We’ve got the answers for you there too!
I can already feel it. This post is going to be one of my best! Give it a read, take notes, and download the tool! And best of luck to you paying off your mortgage!!
What happens if you make 1 extra mortgage payment a year?
Before we get into the specifics of paying off your mortgage in 5 years, let’s take a look at a simpler feat – paying just one extra mortgage payment a year.
Let’s say you recently signed up for a 30-year $300,000 mortgage at 5% interest. Your payment is $1,610.50 a month.
What if, instead of making the expected $19,320 worth of mortgage payments each year, you decide to add a $1,610 payment in there. So, in total, you’ll be putting $20,930 toward your mortgage instead of $19,320.
$20.9k isn’t that much more than $19.3k…It really can’t make THAT much difference in the grand scheme of your overall mortgage payoff…can it?
Let me tell you, I’m always baffled when I calculate the impact of these once-a-year payments.
The impact of 1 extra mortgage payment a year
Let’s plug these numbers into the early mortgage payoff calculator.
If you make one $1,610 payment a year, that’s roughly equivalent to an extra $134 a month ($1,610/12 months). We simply enter those numbers into the tool…
And as you can see, if you pay an extra $1,610 a year on your $300,000 mortgage, you’ll pay off your mortgage 5 years early AND save over $50,000 in interest payments!
Isn’t that just insane??!
What if I make 2 extra mortgage payments a year?
So…if making 1 extra mortgage payment a year can have such a big impact, what about making 2 extra mortgage payments a year?? What could that do?
Let’s continue on with our $300,000 loan example. Your interest is 5%, it’s a 30-year loan, and your payment is $1,610.
What if you paid an extra $3,220 a year toward your mortgage (ie. an extra $268 a month)? When would you pay it off and how much interest would you save?
The impact of 2 extra mortgage payments a year
Again, if we just plug these numbers into the early mortgage payoff calculator…
If you pay an extra $3,220 a year on your $300,000 mortgage, you’ll pay off your mortgage 8 years early AND save over $85,000 in interest payments!
Sounding pretty good right?
Now that I have your wheels turning…let’s start thinking about that 5 year mark again. Could you actually pay off your house in just 5 years?? (It’s possible. We’re building up to what that would take.)

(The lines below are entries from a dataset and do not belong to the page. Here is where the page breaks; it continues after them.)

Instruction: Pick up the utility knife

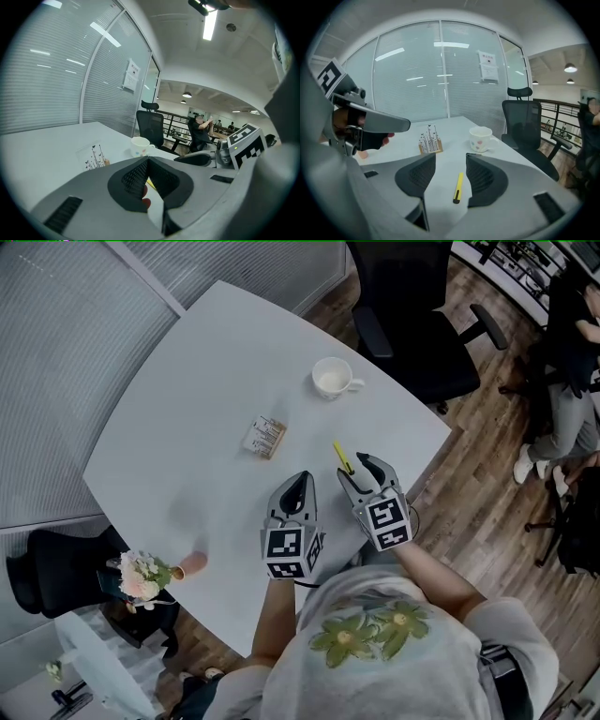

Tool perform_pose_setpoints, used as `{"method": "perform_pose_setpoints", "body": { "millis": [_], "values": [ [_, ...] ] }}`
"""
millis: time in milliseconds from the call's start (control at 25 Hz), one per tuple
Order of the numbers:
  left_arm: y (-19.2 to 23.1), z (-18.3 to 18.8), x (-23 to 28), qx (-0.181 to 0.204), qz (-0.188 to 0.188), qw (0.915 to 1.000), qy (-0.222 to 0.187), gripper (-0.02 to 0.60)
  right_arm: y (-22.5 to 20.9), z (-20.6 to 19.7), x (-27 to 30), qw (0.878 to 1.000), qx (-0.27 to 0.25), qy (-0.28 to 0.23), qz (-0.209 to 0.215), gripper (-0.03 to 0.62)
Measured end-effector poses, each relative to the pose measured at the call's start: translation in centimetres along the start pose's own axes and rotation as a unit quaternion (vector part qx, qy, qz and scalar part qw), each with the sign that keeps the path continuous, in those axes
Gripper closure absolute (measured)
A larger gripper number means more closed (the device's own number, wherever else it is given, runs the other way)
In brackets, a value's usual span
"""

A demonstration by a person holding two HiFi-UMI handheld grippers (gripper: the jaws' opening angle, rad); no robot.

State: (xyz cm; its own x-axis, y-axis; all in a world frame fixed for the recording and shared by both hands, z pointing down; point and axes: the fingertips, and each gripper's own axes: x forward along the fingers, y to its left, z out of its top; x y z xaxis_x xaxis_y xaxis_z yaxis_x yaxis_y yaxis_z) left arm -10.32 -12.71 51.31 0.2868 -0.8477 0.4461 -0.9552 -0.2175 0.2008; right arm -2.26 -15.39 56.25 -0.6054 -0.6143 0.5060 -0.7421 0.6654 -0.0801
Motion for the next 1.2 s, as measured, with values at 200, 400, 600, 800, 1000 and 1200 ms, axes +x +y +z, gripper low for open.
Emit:
{"method": "perform_pose_setpoints", "body": {
  "millis": [200, 400, 600, 800, 1000, 1200],
  "values": [
    [0.5, -0.7, 0.7, -0.001, -0.002, 0.9999, 0.013, 0.581, -0.1, -1.7, 1.3, 1.000, -0.001, 0.028, 0.004, 0.384],
    [0.5, -1.2, 1.1, 0.000, -0.007, 0.9997, 0.021, 0.581, -0.3, -3.2, 2.2, 0.999, -0.003, 0.044, 0.001, 0.384],
    [0.6, -1.5, 1.3, 0.002, -0.012, 0.9995, 0.028, 0.581, -0.4, -4.6, 3.0, 0.998, -0.007, 0.060, -0.003, 0.384],
    [0.5, -1.9, 1.4, 0.002, -0.016, 0.9993, 0.033, 0.581, -0.8, -6.0, 3.7, 0.997, -0.016, 0.078, -0.008, 0.384],
    [0.8, -2.1, 1.6, 0.001, -0.017, 0.9991, 0.037, 0.581, -1.2, -7.5, 4.7, 0.995, -0.022, 0.100, -0.010, 0.384],
    [0.7, -2.3, 1.7, 0.001, -0.020, 0.9990, 0.041, 0.581, -1.4, -9.0, 5.5, 0.992, -0.034, 0.122, -0.010, 0.384]
  ]
}}
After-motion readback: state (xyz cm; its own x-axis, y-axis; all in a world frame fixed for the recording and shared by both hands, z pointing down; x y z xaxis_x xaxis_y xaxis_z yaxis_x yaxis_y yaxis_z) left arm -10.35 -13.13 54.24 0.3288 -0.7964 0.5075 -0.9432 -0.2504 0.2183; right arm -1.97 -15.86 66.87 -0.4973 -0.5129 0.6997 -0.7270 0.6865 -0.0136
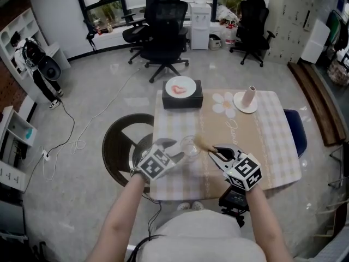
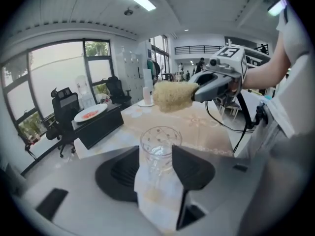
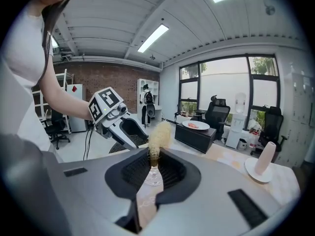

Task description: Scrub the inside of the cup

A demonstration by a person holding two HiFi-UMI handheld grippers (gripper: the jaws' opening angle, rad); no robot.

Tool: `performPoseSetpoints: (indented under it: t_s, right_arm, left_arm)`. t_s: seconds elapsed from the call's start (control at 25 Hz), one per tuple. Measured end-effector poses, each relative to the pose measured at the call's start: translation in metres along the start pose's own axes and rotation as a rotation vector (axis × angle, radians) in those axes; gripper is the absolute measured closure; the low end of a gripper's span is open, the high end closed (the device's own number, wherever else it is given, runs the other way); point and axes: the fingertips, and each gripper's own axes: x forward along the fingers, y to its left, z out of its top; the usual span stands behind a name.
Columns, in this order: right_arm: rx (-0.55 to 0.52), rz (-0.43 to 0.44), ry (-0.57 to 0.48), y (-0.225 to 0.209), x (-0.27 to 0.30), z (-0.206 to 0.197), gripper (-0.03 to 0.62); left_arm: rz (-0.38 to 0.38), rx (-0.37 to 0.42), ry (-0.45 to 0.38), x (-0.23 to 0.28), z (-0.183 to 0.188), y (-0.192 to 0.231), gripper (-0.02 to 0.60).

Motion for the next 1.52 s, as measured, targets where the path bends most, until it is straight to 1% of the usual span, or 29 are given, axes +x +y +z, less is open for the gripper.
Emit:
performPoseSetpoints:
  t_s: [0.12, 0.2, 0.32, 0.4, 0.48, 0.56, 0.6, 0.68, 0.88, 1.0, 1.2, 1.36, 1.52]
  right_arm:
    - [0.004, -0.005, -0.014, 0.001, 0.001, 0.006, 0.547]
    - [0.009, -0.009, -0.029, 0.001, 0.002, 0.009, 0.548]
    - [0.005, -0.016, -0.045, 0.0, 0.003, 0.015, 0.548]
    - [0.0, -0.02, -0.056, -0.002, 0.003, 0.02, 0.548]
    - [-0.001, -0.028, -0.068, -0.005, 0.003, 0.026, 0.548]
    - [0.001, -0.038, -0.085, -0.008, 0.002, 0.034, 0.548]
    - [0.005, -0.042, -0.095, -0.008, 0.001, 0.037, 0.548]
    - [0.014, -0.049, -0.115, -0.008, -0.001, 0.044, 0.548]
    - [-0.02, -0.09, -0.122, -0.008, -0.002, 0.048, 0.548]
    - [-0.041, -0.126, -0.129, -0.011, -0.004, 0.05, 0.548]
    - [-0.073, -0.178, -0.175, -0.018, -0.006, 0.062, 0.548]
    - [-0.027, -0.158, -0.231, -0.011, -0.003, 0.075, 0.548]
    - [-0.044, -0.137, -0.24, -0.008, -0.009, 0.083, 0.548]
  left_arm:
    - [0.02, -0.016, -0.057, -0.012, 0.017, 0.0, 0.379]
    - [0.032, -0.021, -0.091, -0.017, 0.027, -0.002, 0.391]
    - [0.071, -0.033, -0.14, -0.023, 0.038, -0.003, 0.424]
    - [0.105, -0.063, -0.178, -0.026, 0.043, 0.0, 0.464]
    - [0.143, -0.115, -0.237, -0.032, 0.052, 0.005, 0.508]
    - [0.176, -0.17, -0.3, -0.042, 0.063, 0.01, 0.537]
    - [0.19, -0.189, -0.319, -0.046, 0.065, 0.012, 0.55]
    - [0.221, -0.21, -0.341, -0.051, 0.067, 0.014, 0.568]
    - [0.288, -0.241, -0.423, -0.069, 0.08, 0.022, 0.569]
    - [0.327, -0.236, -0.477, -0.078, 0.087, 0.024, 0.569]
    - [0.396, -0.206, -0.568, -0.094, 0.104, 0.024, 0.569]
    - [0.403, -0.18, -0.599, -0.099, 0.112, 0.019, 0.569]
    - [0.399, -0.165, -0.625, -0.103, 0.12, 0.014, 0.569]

What happens if I pay an extra $200 a month on my mortgage?
Maybe you’re not interested in making one or two extra mortgage payments a year? Maybe you just want to pay an extra $200 a month on your mortgage. What impact would that have?
If you put an extra $200 toward your mortgage each month and you just started a $300,000 mortgage, this simple act would cut your payoff time from 30 years down to 23.5 years! And it would save you $69,203 in interest!!
It really is crazy. I could seriously plunk numbers into this early mortgage payoff tool all day to see what could happen in a bazillion different scenarios.
There’s one thing you might be asking yourself though… What if you didn’t just start your mortgage? What if you’re already say…7 years into your mortgage and now you want to pay extra? How do these extra payments impact your mortgage payoff?
All you need to do is head to Etsy, download the tool, and then enter in your…
- current mortgage amount,
- the monthly principle and interest payment,
- the interest rate,
- and, the extra payment you’d like to contribute
What happens if I pay an extra $200 a month on my mortgage that I have had for years?
Let’s follow the above example. That you took out a $300,000 mortgage seven years ago and have always made the standard payments. Based on the tool, you’d still have $263,832 of principle yet to pay.
So let’s put in the entries and see what the impact is now!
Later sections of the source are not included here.